For decades Detroit has been the center of the automotive industry in the United States, and was the destination of many black migrants in the early 50’s and 60’s. The factories provided jobs that allowed black men and women with little education to pay for their families in sustainable and even upwardly mobile ways. As late as the mid-nineties, I can remember guys I was growing up with telling me that college was a waste of time because they could make good money working in the factories like their fathers had.
As such, when the economy crashed last year–and took the automotive industry with it–Detroit, and the black people who inhabit the city (Detroit is 81% black), were especially hard hit. With a 22% unemployment rate in the City of Detroit alone (the State of Michigan unemployment rate is 15.2%), the circumstances become more dire daily.

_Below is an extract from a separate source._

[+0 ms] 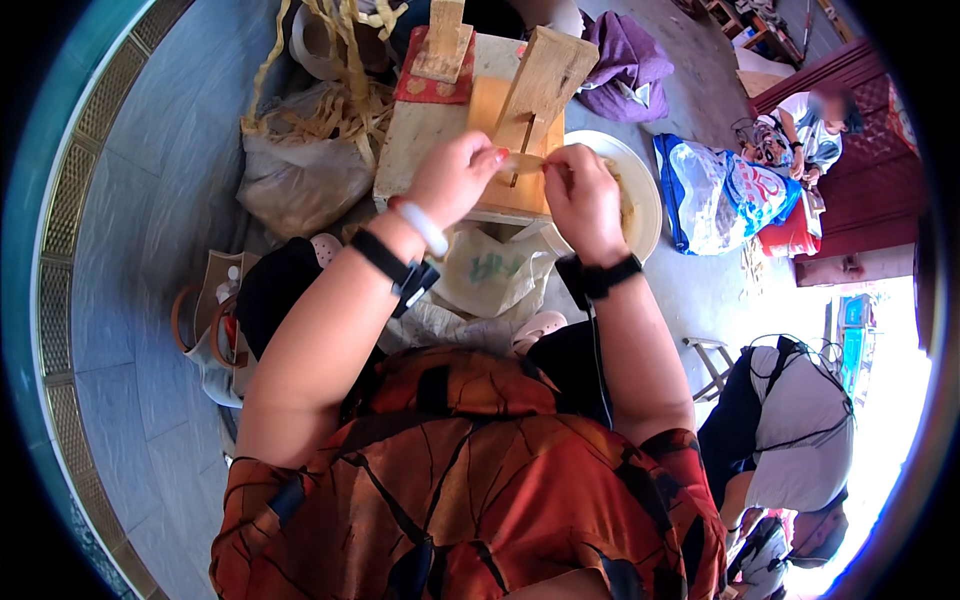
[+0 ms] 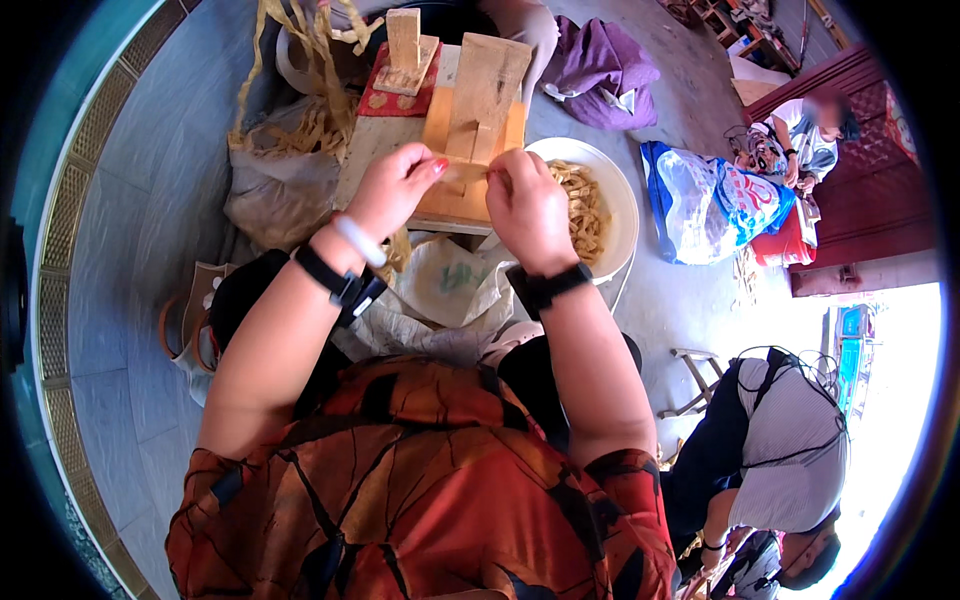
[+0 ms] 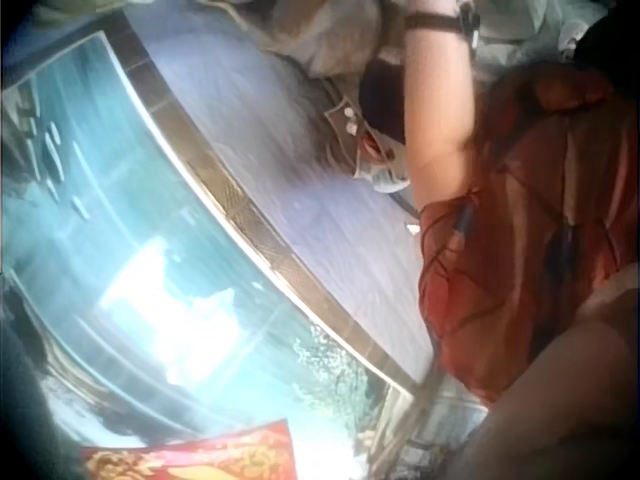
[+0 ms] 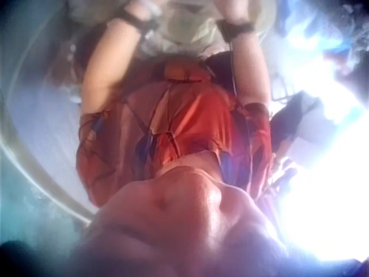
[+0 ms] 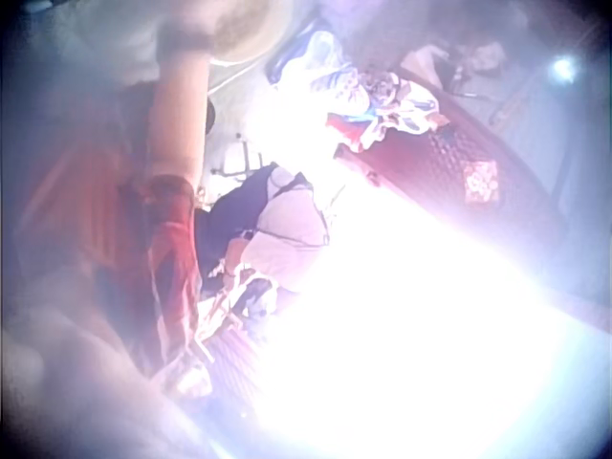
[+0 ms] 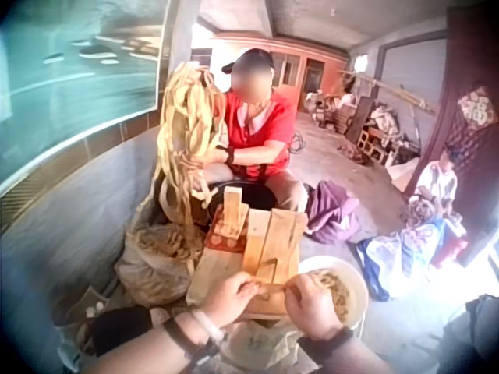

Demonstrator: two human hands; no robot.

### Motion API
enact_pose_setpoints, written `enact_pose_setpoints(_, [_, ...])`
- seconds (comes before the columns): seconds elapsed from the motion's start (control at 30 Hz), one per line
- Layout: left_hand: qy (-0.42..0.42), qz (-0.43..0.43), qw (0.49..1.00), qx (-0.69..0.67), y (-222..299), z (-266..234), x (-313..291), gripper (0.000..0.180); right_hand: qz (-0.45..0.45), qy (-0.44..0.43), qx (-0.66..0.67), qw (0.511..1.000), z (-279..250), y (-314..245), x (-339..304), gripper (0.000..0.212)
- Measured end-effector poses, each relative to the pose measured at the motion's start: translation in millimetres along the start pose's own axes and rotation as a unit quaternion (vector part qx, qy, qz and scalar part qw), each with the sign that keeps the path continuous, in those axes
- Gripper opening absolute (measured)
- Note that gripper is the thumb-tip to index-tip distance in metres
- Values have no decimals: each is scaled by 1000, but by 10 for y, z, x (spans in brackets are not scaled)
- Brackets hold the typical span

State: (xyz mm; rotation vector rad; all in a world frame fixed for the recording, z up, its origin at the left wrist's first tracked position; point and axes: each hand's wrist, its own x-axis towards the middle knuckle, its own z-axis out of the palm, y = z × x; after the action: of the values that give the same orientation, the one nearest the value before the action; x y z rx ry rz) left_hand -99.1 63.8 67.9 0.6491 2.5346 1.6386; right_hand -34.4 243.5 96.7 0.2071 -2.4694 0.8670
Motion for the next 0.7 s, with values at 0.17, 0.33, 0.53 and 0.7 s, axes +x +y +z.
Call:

With the economy taking a nosedive, corruption scandals in Detroit became national news. All of a sudden, Former Mayor, Kwame Kilpatrick and his text-message scandal became fodder for both daytime and late night news. Recent scandals around Monica Conyers have become fruit for mainstream news, bloggers and youtube.
It seems that at every opportunity, when it comes to the City of Detroit, what can go wrong, does wrong.

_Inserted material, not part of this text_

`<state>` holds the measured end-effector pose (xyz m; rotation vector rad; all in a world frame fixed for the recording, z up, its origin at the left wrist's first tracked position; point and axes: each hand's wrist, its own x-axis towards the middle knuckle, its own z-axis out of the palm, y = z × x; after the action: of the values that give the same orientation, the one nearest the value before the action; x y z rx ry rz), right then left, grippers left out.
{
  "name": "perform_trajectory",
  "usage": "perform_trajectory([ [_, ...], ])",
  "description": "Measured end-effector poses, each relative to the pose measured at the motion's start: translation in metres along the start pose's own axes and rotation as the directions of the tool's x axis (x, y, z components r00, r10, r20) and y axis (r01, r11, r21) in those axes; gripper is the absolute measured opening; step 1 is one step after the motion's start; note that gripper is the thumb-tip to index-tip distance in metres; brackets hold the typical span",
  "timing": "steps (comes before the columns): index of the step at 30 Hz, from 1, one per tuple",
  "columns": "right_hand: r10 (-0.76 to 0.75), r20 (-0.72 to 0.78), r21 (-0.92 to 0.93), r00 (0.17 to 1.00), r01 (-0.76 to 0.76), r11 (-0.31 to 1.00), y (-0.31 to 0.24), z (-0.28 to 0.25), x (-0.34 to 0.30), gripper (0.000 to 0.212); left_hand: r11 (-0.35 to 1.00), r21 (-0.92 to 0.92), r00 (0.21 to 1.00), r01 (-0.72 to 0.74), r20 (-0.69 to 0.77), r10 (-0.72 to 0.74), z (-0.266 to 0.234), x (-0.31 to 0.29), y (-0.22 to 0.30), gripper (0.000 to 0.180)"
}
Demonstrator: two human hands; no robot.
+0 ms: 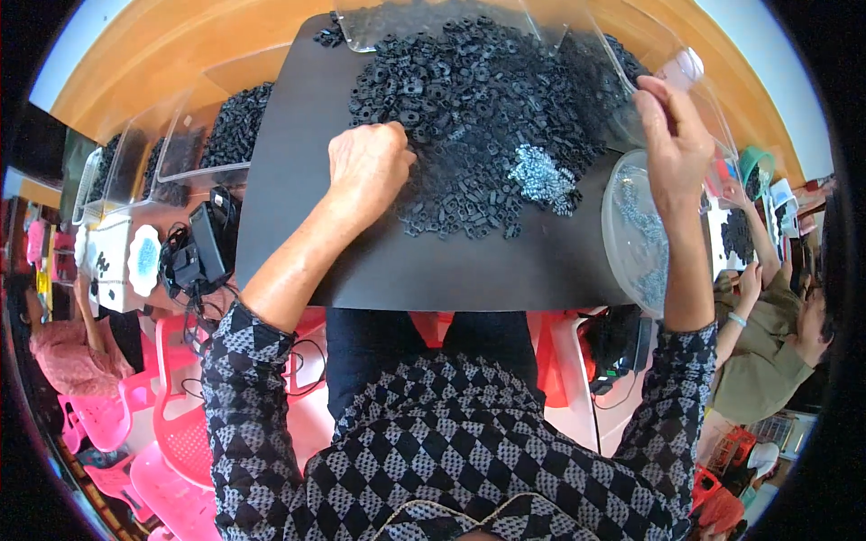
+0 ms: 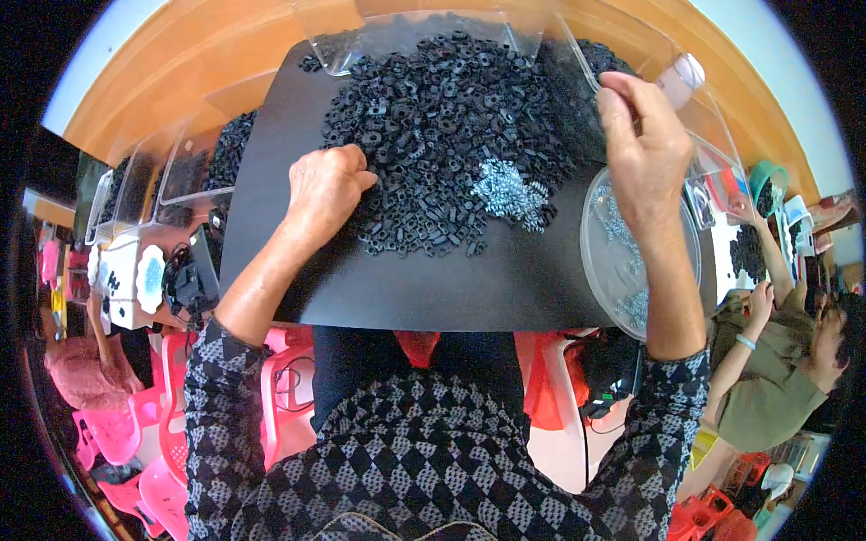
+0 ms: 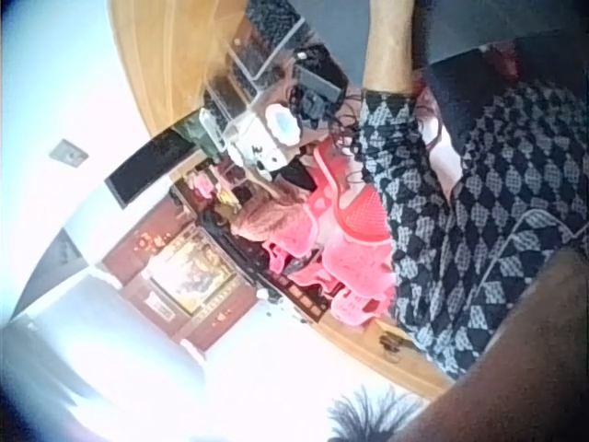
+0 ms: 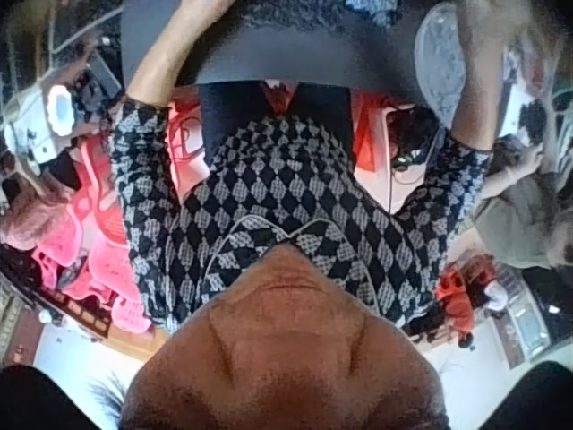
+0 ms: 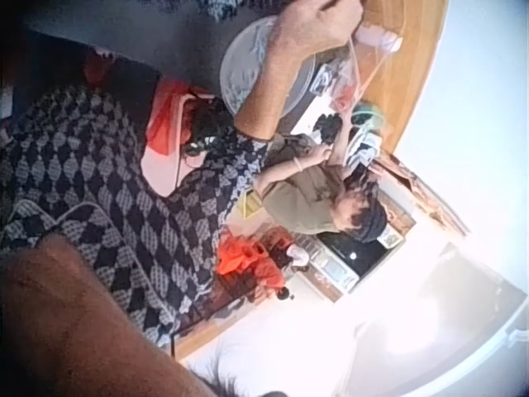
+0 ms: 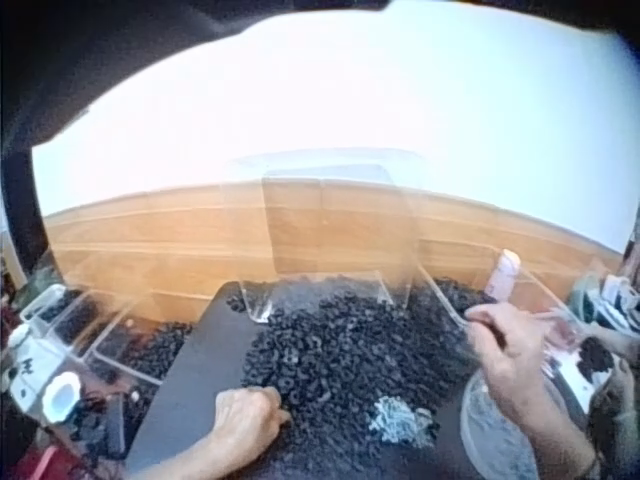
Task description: Manually assembling small black plastic components by snapping pieces together at a workshop bench.
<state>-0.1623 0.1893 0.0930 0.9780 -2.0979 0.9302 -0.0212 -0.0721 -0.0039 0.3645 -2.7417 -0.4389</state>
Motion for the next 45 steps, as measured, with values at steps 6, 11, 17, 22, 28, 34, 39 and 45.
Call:
perform_trajectory([
  [6,0.051,0.139,0.113,0.989,-0.066,0.991,-0.028,0.007,-0.040,0.010,0.996,0.082,0.994,-0.039,0.100,0.031,-0.005,0.009,0.004,0.016],
  [11,-0.004,0.188,0.162,0.982,-0.027,0.986,-0.031,0.014,-0.061,0.009,1.000,0.014,0.985,0.013,0.169,-0.015,-0.005,0.017,0.002,0.016],
  [17,0.057,0.258,0.193,0.964,-0.109,0.975,-0.031,0.021,-0.083,0.011,0.995,-0.091,0.978,0.052,0.206,-0.032,-0.001,0.022,0.001,0.018],
  [22,0.046,0.267,0.236,0.962,-0.112,0.965,-0.030,0.028,-0.101,0.011,0.999,-0.035,0.977,0.019,0.212,-0.011,-0.003,0.021,0.004,0.017],
  [28,0.100,0.299,0.237,0.949,-0.176,0.955,-0.026,0.031,-0.113,0.011,0.998,0.057,0.975,-0.033,0.221,0.020,0.002,0.027,0.005,0.016],
  [34,0.115,0.303,0.200,0.946,-0.181,0.963,-0.021,0.025,-0.117,0.010,1.000,-0.002,0.968,-0.002,0.249,0.002,-0.002,0.028,0.006,0.018],
  [39,0.153,0.279,0.108,0.948,-0.189,0.976,-0.013,0.020,-0.122,0.009,0.998,-0.057,0.973,0.006,0.232,0.007,-0.004,0.022,0.001,0.020],
  [45,0.071,0.239,0.043,0.968,-0.084,0.996,-0.014,0.021,-0.125,0.010,0.997,-0.072,0.996,-0.013,0.092,0.019,-0.012,0.010,0.002,0.019],
])
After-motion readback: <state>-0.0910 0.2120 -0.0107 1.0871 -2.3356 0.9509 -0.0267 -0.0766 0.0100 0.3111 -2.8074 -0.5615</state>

But the question remains, does the color of the corrupt make a difference? When Kilpatrick was ultimately charged with obstruction of justice and sentenced to 120 days in jail, upon release, Kilpatrick and his family immediately moved away from the City. But in the State of Illinois in the face of a Federal Investigation, Former Governor Rod Blagovich went on a late night tv tour.
While Kilpatrick is still being blamed for a city that was honestly already in shambles way before he got there, Blagovich is busy performing at comedy clubs in Chicago. Is it Blagovich’s own understanding of his white privilege that allows him to be unshakable in the face of a somewhat insatiable media? Or is it the media and the electorate’s understanding of his whiteness that allows them to view his misconduct so lightheartedly?
Perhaps at the end of the day, the reason that everybody forgot about Detroit on November 5, 2008 is because it is a city of black people run by black people.